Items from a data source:
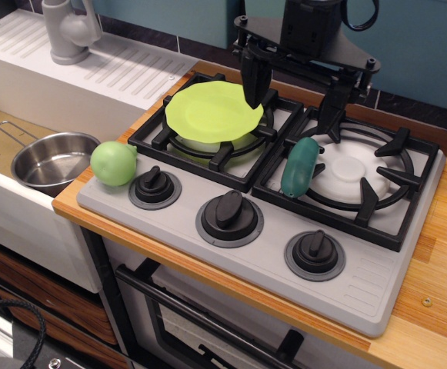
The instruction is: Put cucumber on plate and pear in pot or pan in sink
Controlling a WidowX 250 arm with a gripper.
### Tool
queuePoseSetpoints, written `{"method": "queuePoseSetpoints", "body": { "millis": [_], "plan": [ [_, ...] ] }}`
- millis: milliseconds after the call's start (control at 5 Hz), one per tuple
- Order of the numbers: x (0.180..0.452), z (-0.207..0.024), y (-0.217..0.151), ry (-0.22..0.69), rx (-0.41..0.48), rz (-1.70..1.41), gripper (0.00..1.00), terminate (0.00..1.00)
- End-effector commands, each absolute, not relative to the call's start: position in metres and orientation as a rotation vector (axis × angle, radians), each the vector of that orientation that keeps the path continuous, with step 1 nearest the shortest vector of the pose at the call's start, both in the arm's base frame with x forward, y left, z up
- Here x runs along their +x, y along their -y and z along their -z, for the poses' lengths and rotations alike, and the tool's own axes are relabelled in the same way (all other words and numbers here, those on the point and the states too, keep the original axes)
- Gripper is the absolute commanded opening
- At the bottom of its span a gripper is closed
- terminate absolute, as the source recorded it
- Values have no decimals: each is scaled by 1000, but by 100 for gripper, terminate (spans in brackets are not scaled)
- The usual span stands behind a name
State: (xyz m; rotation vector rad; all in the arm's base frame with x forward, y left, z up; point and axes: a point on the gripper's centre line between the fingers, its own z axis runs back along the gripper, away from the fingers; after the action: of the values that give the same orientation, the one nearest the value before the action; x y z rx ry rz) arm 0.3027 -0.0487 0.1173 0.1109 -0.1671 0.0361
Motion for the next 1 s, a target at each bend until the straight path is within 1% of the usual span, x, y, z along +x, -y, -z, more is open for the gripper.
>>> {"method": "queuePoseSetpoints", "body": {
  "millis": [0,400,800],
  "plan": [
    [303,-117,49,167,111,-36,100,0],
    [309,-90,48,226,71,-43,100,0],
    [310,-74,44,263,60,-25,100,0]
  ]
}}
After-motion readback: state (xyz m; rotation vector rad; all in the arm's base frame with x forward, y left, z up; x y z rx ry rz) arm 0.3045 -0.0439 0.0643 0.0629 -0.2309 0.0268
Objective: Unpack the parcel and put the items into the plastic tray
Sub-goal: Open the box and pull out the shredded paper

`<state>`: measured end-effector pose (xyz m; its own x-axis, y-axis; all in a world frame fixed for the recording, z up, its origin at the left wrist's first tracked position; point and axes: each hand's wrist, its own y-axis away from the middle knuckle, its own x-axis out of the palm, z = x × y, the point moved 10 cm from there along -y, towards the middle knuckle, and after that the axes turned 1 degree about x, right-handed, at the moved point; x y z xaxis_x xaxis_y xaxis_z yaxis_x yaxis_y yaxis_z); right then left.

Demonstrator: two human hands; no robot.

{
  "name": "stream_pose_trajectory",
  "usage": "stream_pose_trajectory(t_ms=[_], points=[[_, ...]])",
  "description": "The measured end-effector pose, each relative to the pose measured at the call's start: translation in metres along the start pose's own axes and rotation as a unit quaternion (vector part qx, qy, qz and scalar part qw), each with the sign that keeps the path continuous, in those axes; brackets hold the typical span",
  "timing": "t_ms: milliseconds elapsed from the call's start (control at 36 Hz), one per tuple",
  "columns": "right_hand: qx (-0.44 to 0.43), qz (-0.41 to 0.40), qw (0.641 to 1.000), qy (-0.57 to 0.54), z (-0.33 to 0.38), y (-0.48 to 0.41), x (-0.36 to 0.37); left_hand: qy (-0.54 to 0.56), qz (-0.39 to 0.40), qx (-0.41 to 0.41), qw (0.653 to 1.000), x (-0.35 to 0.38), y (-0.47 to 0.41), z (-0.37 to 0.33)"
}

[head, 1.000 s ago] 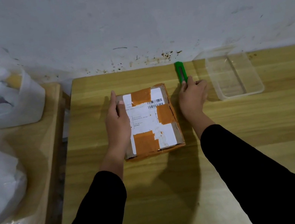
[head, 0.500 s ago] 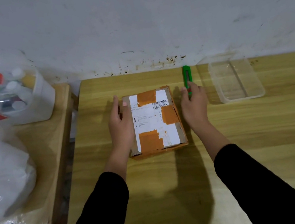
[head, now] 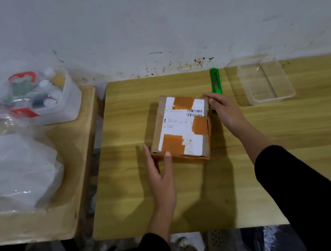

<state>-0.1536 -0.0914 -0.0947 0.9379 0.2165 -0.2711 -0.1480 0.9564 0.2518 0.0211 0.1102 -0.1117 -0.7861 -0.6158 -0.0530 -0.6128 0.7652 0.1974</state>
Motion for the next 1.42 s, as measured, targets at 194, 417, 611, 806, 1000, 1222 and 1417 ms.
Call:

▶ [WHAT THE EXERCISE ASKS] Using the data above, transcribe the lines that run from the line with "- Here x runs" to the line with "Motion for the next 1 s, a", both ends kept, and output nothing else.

▶ [RESPONSE TO THIS EXERCISE]
- Here x runs along their +x, y along their -y and z along their -z, for the poses' lengths and rotations alike, and the tool's own axes are relabelled in the same way (all other words and numbers here, those on the point and the states too, keep the original axes)
- Gripper is the absolute commanded opening
- At the bottom of its span a gripper is closed
- terminate absolute, as the source recorded it
- Values have no decimals: each is scaled by 1000, but by 100 for gripper, terminate (spans in brackets are not scaled)
- The usual span stands behind a name
State: (xyz m; rotation vector rad; all in the arm's base frame with x forward, y left, z up; point and axes: a point on the gripper's centre line between the fingers, its own z axis runs back along the gripper, away from the fingers; after the action: of the values that give the same orientation, the one nearest the value before the action; x y z rx ry rz) arm 0.3027 -0.0487 0.1173 0.1109 -0.1671 0.0361
Motion for the next 1 s, a target at each bend until the straight path is within 1% of the usual span, x, y, z along +x, -y, -z, more is open for the gripper.

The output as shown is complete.